[Start of section]
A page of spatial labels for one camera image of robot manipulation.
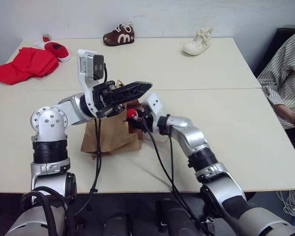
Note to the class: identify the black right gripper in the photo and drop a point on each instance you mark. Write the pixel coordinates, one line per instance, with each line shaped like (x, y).
(147, 121)

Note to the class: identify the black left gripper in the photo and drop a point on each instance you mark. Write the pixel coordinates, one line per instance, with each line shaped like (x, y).
(102, 97)

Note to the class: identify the red plush toy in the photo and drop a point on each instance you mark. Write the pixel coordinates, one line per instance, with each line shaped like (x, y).
(132, 113)

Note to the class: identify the brown paper bag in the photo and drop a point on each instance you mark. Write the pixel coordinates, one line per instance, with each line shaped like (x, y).
(108, 135)

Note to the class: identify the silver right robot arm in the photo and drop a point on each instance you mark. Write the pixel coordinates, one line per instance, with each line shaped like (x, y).
(191, 135)

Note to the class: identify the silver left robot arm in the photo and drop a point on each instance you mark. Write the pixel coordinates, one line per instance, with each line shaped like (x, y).
(49, 118)

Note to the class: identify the brown child shoe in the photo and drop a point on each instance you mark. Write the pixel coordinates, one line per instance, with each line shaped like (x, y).
(119, 37)

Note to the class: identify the red and white child shoe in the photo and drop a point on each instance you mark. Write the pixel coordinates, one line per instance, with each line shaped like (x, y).
(43, 40)

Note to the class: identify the dark rounded shape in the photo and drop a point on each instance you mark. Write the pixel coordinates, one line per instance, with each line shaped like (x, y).
(118, 225)
(175, 218)

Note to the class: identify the red cloth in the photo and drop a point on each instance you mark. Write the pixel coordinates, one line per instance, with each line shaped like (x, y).
(24, 66)

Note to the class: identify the black chair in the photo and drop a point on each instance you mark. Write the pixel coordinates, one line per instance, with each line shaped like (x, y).
(270, 49)

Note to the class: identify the person in striped shirt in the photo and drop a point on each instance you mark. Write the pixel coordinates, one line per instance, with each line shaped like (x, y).
(282, 73)

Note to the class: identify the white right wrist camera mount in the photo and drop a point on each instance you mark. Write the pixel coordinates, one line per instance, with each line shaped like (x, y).
(154, 104)

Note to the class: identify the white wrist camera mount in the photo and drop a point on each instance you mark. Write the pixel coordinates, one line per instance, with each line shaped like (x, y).
(154, 104)
(84, 81)

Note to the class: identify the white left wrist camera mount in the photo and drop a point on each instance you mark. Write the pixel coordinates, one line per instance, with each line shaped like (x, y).
(84, 81)

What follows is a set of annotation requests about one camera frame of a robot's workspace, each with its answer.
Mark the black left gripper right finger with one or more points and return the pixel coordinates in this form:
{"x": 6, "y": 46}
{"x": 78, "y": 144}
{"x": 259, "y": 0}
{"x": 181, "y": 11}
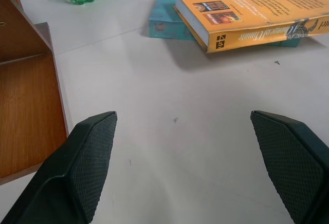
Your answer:
{"x": 290, "y": 167}

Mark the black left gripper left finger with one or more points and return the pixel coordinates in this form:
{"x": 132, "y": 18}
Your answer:
{"x": 64, "y": 172}

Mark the brown wooden bookshelf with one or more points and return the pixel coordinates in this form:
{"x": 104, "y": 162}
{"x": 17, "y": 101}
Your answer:
{"x": 25, "y": 93}

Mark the orange paperback book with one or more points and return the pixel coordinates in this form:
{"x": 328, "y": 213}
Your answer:
{"x": 246, "y": 10}

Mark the teal hardcover book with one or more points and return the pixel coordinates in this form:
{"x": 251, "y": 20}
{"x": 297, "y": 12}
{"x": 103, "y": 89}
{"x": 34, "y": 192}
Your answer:
{"x": 167, "y": 21}

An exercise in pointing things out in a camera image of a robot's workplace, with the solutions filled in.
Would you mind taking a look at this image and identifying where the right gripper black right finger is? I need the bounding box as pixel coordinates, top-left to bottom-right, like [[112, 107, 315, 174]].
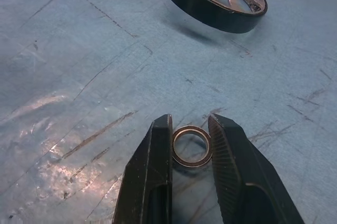
[[207, 113, 306, 224]]

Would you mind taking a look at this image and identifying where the small metal bearing ring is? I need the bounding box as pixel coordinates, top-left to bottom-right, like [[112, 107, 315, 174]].
[[172, 125, 211, 168]]

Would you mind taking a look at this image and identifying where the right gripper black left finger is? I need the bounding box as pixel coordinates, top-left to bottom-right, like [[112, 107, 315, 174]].
[[112, 114, 173, 224]]

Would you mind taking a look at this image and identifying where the spoked rotor with black rim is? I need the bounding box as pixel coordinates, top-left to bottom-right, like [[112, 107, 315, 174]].
[[160, 0, 269, 34]]

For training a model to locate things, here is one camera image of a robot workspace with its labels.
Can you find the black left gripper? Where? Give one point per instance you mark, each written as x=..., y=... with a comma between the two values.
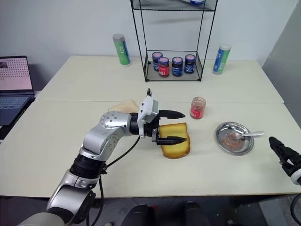
x=150, y=130

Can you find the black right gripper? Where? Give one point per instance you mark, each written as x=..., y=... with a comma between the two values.
x=291, y=160

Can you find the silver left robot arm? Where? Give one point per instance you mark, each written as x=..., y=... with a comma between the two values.
x=105, y=136

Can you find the toasted bread slice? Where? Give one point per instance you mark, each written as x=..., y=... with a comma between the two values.
x=176, y=148

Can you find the metal spoon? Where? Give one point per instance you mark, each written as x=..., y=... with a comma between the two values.
x=255, y=134

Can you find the open glass jam jar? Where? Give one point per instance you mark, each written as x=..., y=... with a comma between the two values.
x=198, y=109

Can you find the red jam bits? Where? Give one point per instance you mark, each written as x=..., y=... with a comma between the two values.
x=231, y=141

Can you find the red label jam jar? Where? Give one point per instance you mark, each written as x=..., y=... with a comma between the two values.
x=163, y=68

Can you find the blue label jam jar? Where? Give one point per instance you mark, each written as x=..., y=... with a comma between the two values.
x=177, y=67
x=156, y=60
x=190, y=64

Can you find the round metal plate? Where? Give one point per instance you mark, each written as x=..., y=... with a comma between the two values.
x=237, y=147

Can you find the green blue cylindrical canister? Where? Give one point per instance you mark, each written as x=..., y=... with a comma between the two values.
x=122, y=50
x=222, y=60

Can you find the blue white tin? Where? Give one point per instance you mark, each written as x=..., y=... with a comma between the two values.
x=197, y=2

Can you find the grey robot torso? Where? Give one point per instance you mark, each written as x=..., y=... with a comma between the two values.
x=40, y=220

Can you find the open dark laptop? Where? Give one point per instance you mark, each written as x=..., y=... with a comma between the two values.
x=14, y=77

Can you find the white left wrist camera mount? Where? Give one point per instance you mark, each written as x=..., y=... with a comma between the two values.
x=147, y=110

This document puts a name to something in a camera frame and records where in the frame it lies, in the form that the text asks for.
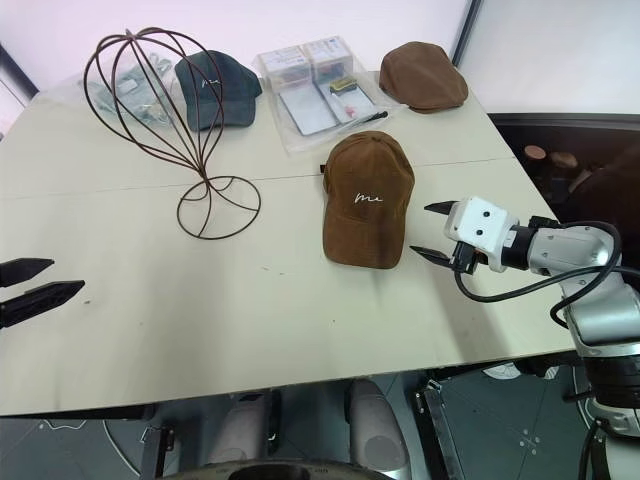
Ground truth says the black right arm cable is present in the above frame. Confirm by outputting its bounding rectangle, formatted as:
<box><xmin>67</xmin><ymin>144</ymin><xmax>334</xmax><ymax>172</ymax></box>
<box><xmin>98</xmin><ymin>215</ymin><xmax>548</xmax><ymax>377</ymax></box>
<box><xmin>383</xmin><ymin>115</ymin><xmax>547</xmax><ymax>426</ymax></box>
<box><xmin>451</xmin><ymin>221</ymin><xmax>624</xmax><ymax>332</ymax></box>

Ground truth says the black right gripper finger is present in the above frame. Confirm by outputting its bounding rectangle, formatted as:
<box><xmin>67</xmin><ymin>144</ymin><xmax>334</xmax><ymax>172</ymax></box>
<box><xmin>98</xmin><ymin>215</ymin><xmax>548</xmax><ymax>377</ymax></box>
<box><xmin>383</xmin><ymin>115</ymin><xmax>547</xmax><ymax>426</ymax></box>
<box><xmin>423</xmin><ymin>199</ymin><xmax>460</xmax><ymax>220</ymax></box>
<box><xmin>409</xmin><ymin>244</ymin><xmax>455</xmax><ymax>268</ymax></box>

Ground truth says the clear bag with grey items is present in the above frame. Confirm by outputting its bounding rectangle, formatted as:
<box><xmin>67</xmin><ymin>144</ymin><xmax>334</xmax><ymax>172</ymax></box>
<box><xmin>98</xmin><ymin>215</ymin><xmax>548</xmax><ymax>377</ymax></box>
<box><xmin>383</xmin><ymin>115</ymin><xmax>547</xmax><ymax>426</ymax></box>
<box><xmin>63</xmin><ymin>51</ymin><xmax>177</xmax><ymax>127</ymax></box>

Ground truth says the dark window frame post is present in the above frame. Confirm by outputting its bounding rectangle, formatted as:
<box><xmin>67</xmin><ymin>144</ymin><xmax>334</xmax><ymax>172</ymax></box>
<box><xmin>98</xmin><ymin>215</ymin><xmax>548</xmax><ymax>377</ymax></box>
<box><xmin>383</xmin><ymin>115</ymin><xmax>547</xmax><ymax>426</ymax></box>
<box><xmin>451</xmin><ymin>0</ymin><xmax>482</xmax><ymax>67</ymax></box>
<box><xmin>0</xmin><ymin>41</ymin><xmax>40</xmax><ymax>109</ymax></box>

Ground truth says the dark green baseball cap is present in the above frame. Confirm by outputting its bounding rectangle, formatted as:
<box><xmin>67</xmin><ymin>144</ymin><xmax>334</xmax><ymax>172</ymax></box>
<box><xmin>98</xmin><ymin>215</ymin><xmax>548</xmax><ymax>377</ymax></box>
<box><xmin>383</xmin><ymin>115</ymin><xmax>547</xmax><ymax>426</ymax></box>
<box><xmin>173</xmin><ymin>49</ymin><xmax>264</xmax><ymax>133</ymax></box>

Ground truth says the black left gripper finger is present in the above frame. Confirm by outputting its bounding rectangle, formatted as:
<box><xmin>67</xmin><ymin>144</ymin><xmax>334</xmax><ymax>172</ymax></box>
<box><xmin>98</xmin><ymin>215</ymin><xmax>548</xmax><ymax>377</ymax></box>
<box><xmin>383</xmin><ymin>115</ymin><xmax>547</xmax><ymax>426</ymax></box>
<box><xmin>0</xmin><ymin>279</ymin><xmax>87</xmax><ymax>329</ymax></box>
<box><xmin>0</xmin><ymin>257</ymin><xmax>56</xmax><ymax>288</ymax></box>

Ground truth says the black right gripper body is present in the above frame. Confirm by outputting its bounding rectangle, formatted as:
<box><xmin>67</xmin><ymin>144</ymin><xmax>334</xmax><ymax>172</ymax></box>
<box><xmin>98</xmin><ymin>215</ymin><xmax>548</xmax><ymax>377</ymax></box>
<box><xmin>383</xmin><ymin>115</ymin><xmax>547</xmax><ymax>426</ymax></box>
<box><xmin>450</xmin><ymin>240</ymin><xmax>490</xmax><ymax>277</ymax></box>

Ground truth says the brown flat cap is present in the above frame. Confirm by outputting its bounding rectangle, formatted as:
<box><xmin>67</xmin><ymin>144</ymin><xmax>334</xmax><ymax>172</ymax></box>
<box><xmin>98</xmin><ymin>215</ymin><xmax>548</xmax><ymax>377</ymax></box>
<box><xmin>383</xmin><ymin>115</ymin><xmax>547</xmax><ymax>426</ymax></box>
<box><xmin>377</xmin><ymin>41</ymin><xmax>470</xmax><ymax>114</ymax></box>

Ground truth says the black metal table frame leg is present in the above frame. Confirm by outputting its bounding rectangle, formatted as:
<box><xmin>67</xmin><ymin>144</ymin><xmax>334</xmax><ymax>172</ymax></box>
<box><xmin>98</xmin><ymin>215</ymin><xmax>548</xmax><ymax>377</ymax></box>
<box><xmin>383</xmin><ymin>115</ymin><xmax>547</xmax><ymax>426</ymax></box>
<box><xmin>140</xmin><ymin>423</ymin><xmax>177</xmax><ymax>472</ymax></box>
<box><xmin>412</xmin><ymin>380</ymin><xmax>475</xmax><ymax>480</ymax></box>

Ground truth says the grey rounded robot leg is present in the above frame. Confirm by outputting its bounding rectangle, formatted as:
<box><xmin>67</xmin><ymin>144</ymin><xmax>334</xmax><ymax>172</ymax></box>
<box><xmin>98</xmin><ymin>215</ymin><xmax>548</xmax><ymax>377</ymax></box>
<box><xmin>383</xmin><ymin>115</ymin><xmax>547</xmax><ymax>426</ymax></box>
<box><xmin>206</xmin><ymin>393</ymin><xmax>267</xmax><ymax>467</ymax></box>
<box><xmin>348</xmin><ymin>378</ymin><xmax>410</xmax><ymax>474</ymax></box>

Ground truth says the white card with dark border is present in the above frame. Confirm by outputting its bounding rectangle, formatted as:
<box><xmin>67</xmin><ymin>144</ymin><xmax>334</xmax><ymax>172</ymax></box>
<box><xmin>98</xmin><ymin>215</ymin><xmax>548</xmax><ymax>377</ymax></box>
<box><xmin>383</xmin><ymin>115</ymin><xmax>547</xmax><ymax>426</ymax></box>
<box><xmin>318</xmin><ymin>78</ymin><xmax>375</xmax><ymax>126</ymax></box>
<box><xmin>278</xmin><ymin>88</ymin><xmax>337</xmax><ymax>137</ymax></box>

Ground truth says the brown baseball cap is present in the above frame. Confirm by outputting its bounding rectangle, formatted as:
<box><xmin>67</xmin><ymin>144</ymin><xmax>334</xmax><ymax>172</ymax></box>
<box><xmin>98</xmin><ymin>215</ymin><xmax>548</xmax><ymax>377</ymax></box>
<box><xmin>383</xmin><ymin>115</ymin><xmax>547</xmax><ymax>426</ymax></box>
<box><xmin>318</xmin><ymin>130</ymin><xmax>418</xmax><ymax>271</ymax></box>

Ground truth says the clear bag with card boxes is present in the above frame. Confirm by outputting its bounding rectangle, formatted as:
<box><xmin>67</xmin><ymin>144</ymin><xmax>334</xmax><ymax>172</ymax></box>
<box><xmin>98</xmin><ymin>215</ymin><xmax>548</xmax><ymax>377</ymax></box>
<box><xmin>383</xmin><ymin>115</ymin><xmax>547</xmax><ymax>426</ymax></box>
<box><xmin>256</xmin><ymin>34</ymin><xmax>402</xmax><ymax>160</ymax></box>

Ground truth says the clear plastic card box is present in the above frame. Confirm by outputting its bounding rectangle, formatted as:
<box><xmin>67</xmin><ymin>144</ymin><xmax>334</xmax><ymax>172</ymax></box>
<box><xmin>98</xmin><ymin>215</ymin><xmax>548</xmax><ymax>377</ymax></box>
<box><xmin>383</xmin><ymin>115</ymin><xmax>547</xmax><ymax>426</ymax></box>
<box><xmin>258</xmin><ymin>44</ymin><xmax>315</xmax><ymax>87</ymax></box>
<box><xmin>303</xmin><ymin>35</ymin><xmax>359</xmax><ymax>80</ymax></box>

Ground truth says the brown wire hat stand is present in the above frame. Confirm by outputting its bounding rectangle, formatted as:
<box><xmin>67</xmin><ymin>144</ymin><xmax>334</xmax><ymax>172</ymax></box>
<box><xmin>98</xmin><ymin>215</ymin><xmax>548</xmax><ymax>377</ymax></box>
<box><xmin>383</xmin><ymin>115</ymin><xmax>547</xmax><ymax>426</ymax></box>
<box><xmin>82</xmin><ymin>28</ymin><xmax>263</xmax><ymax>241</ymax></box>

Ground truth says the black pen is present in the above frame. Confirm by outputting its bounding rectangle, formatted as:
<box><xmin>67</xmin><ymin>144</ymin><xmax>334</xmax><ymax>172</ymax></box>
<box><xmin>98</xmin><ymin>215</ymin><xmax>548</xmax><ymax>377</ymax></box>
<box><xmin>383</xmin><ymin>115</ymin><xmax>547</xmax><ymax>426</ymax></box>
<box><xmin>348</xmin><ymin>110</ymin><xmax>390</xmax><ymax>127</ymax></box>

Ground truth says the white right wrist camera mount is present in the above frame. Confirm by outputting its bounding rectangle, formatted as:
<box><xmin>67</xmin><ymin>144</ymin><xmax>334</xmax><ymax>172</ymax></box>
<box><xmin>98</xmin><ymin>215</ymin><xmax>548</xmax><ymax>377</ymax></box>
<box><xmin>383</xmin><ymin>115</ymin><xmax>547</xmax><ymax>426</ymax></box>
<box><xmin>443</xmin><ymin>196</ymin><xmax>522</xmax><ymax>274</ymax></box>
[End of section]
WORK TO BE COMPLETED >> Using the entries above, return exactly the lines from the line with "Ground truth says the clear bag with card" to the line with "Ground truth says the clear plastic", counting both of those lines.

OUTPUT FOR THIS EXERCISE >>
Ground truth says the clear bag with card boxes is present in the above frame. Confirm by outputting its bounding rectangle, formatted as:
<box><xmin>67</xmin><ymin>144</ymin><xmax>334</xmax><ymax>172</ymax></box>
<box><xmin>98</xmin><ymin>215</ymin><xmax>548</xmax><ymax>377</ymax></box>
<box><xmin>383</xmin><ymin>115</ymin><xmax>547</xmax><ymax>426</ymax></box>
<box><xmin>256</xmin><ymin>34</ymin><xmax>402</xmax><ymax>160</ymax></box>

Ground truth says the clear plastic card box is present in the above frame. Confirm by outputting its bounding rectangle, formatted as:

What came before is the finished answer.